I suppose it goes without saying that you don’t know me — after all you died thirty years before I was born — but I hope it wouldn’t be too much of a presumption for me to say, that in some small way I feel like I know you. What’s that they say about everything an artist creates being a self-portrait? I guess its possible that’s all a bunch of hooey. I suppose it could be that there was nothing in your soul of the love and longing that seem to permeate your work. But I doubt it.

I’m writing mainly because of the impact your radio show Quiet Please has had on me, as a person and as a writer. No one makes radio shows here in the future. Well, almost no one. Now it’s all about the television. And while that’s not all bad, it still makes me a little sad to think that the art of the audio drama, the art you contributed so much to, has become something of a niche market in modern society. Probably you saw it coming. Your works crackled out of speakers during the last great days of radio. Already television was strangling that great medium and in a decade after your death it would be almost forgotten.

And you. You would be almost forgotten.

Did you know? When you looked into the murky fog of the future did you suspect that your name, the things you had done would grow dim in the fickle memories of the people to come?

When you were crafting such perfect suspense, such brilliant characters and prescient concepts, when you were creating works of beauty and genius, did you suspect that they would fade in favor of the new, the flashy, the vapid, self-important echoes to come? I hope you didn’t. I hope you died with the thought that with all you had done your name would live on for generations.

Really though, you shouldn’t be too downhearted about it. It’s their loss. They’ll never get to experience the masterful way in which you drew your listeners into your show, inviting them to take part in the narrative as if you were sitting there in the living room with them, spinning a fantastic yarn.
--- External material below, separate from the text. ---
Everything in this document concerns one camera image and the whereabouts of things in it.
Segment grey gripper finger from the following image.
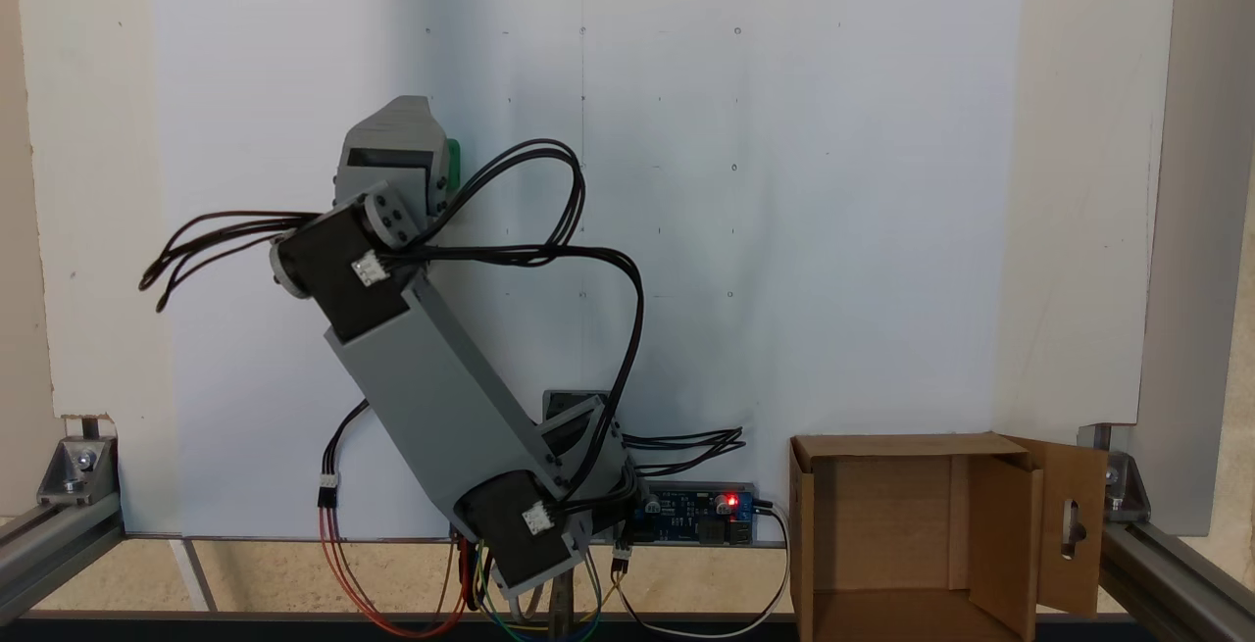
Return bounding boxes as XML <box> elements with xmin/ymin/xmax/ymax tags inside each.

You didn’t break the fourth wall so much as you enticed your audience to step across it’s shimmering threshold of their own accord.

And there are still those of us who remember. In a sense your shows now have the capacity to reach more people than they ever did in your day. Now there’s something you couldn’t have envisioned, this wonderful oddity called the internet. There are websites devoted to you, fans who have found each other through their mutual love of your show, online archives where the surviving audio from Quiet Please is publicly available. I’d like to think you’d approve of that.
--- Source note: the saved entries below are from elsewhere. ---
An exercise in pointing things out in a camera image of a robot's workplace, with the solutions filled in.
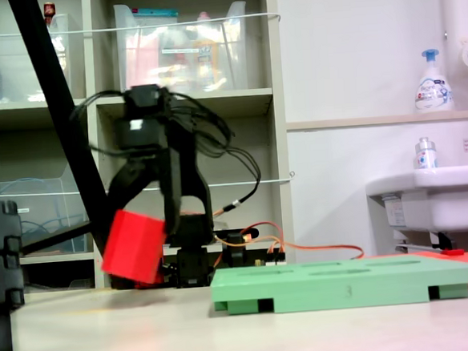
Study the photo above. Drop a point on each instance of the small red flat piece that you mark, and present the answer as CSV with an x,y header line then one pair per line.
x,y
453,252

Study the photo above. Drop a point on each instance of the red octagonal pillar block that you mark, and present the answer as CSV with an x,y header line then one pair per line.
x,y
134,246

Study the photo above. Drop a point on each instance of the white pump soap bottle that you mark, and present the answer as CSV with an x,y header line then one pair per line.
x,y
433,89

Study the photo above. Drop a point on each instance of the small clear sanitiser bottle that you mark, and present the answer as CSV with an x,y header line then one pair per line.
x,y
425,156

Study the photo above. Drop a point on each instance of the circuit board with connectors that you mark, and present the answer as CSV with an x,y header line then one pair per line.
x,y
278,257

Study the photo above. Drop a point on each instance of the red and black table clamp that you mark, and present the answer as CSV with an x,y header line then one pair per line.
x,y
239,251

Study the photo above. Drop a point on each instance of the large clear plastic bin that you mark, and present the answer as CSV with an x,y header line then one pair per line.
x,y
150,69

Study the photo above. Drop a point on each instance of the black tripod strut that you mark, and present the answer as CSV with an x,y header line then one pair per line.
x,y
57,238

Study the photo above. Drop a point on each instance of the clear plastic file box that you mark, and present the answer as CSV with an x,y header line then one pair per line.
x,y
39,205

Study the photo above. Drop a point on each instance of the green shape sorting board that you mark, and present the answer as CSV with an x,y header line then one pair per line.
x,y
326,293

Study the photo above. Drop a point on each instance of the beige shelf unit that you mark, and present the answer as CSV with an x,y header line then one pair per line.
x,y
253,100

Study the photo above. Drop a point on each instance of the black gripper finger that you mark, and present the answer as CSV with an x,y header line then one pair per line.
x,y
131,178
170,188

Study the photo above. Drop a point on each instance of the pink capped orange bottle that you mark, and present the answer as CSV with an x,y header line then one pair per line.
x,y
206,57

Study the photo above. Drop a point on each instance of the black tripod leg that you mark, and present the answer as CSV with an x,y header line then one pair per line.
x,y
66,135

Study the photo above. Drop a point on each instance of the teal edged flat package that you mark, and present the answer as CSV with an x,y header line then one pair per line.
x,y
154,11

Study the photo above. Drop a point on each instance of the white ceramic sink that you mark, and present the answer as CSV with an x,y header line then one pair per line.
x,y
440,201
And, if you don’t mind me saying, your obscurity, while it is troubling, is something of an encouragement to me. Hear me out. The thing is, I know you were a great writer. I know the stories you spun on Quiet Please, stories that experimented with their medium, stories that took risks and stretched the bounds of what anyone else was doing at the time, stories that remain fresh and compelling seventy years after they aired, I know that those stories were nothing less than masterpieces.

And if the world at large could forget that, then maybe I shouldn’t be so concerned that I’m still struggling in the depths of obscurity. Not that I’m implying I’ve got a tenth of your skill as a writer, but your writing has inspired me to stretch beyond what I think I’m capable of, and your example has proven to me that its possible to create something great and moving and powerful and still be mostly ignored.

And maybe that’s okay. I don’t know. What I do know is that, if only for a moment, you’ve helped me to hush the demons of doubt and fear. And for that, for everything, I thank you.